During the 3-month vishing simulation, ScienceSoft’s team made around 150 calls to the call center employees in the USA, Asia, and the EU. Our testers used Voice over IP (VoIP) technology, rotated phone numbers, and varying time windows to avoid detection.
Phishing simulation
Alongside the vishing testing, ScienceSoft’s team sent emails with fake links to around 200 email addresses according to custom phishing scenarios, including:
- Fake Microsoft service notification. While impersonating an official service is designed to exploit user trust, the employees should always remain vigilant, recognize the email as suspicious, and report it to the IT department.
- Scam emails disguised as a holiday gift card. This low-effort but effective scenario relies on emotional engagement to generate link clicks and entice victims to share personal details. It assesses the employees’ ability to recognize manipulative tactics, remain cautious, and protect themselves from possible follow-up attacks.
Based on the results of social engineering testing, ScienceSoft created a security awareness training program for the Client’s employees. Rather than describing general training recommendations, the program was tailored to target specific security weaknesses revealed during the testing.
Reporting
The Client was actively involved throughout the process: each week, ScienceSoft’s team shared testing insights via presentations and call recordings (containing only the tester’s voice, per privacy agreement). The Client participated in reviewing the findings and refining the testing strategy as needed.
Having completed the vishing and phishing testing, ScienceSoft documented the utilized testing methods, scenarios, identified vulnerabilities, and associated security risks in a comprehensive report.

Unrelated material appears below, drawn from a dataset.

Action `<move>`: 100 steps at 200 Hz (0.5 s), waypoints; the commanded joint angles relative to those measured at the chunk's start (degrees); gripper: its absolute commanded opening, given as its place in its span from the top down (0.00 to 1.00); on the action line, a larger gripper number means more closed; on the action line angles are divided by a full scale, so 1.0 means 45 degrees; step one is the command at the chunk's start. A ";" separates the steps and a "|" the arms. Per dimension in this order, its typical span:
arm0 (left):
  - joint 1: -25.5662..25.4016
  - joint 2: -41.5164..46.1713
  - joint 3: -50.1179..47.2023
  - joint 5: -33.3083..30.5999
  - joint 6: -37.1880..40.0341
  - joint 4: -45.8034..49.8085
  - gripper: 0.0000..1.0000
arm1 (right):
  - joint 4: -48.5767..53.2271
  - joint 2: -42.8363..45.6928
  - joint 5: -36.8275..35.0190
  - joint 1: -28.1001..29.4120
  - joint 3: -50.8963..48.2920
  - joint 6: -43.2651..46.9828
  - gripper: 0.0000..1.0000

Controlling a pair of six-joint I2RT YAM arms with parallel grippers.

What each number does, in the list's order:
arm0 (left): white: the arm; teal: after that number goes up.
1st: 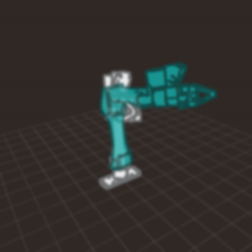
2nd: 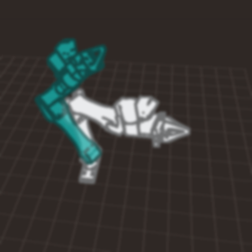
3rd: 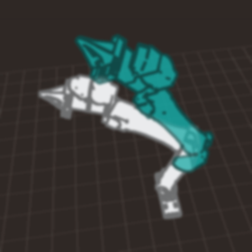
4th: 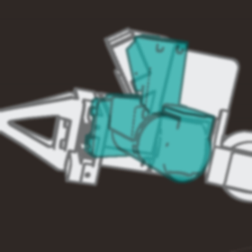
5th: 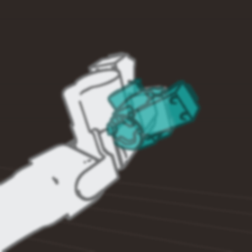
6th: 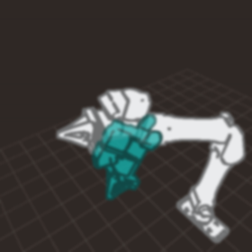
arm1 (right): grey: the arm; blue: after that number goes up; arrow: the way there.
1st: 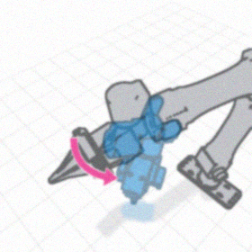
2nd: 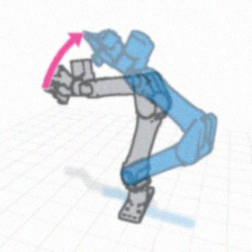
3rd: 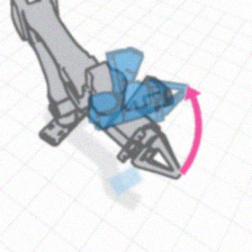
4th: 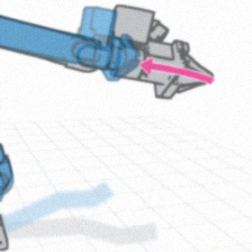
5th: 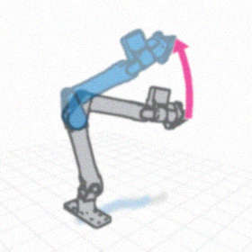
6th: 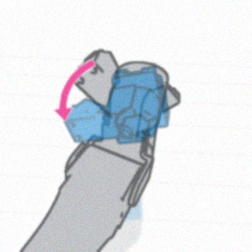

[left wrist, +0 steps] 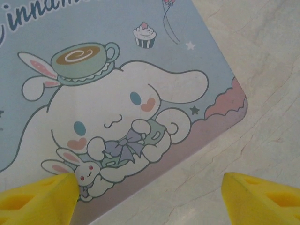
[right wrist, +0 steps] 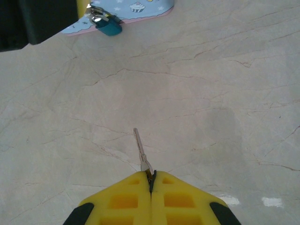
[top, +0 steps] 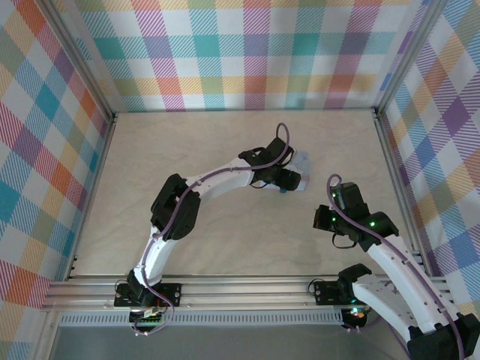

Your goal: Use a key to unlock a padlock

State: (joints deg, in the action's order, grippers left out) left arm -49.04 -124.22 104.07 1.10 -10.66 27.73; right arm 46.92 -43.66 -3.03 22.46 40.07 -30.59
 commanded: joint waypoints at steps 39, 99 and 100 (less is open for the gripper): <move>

Both assessments highlighted that even trained personnel can fall victim to sophisticated social engineering attacks. To mitigate these risks, ScienceSoft recommended the following mitigation measures in the report:
- Training employees following the tailored program to fix the revealed gaps and raise security awareness.
- Performing another advanced phishing and vishing testing to assess the success of the training and the effectiveness of the improved incident response procedures.
- Regularly auditing, updating, and enforcing strict verification and authentication processes to prevent the disclosure of sensitive information to unauthorized entities.
- Creating incident response playbooks that establish a transparent process for handling reported phishing or vishing attempts and include guidance on educating affected employees.
- Implementing strong security controls such as advanced email filtering, domain authentication (SPF, DKIM, DMARC), caller identity verification tools, multi-factor authentication (MFA), and AI-based threat detection.
Social Engineering Testing Revealed Gaps in Security Awareness of Financial Call Center Employees
As a result of engaging ScienceSoft for vishing and phishing testing of its call center employees, a US financial giant discovered several security gaps in employee cybersecurity awareness and compliance with identity verification processes. Following phishing attacks against approximately 200 email addresses and 150 vishing calls, the Client received a detailed report on the detected vulnerabilities and associated risks to its systems and customer data. The report also included remediation recommendations to help the company improve its cybersecurity strategy and raise cybersecurity awareness among its call center agents.
No sensitive data of real financial customers was revealed during the simulation and the testing did not disrupt the regular operations of the call center.
Satisfied with our thorough approach to cybersecurity testing, the Client plans to engage ScienceSoft in future security projects.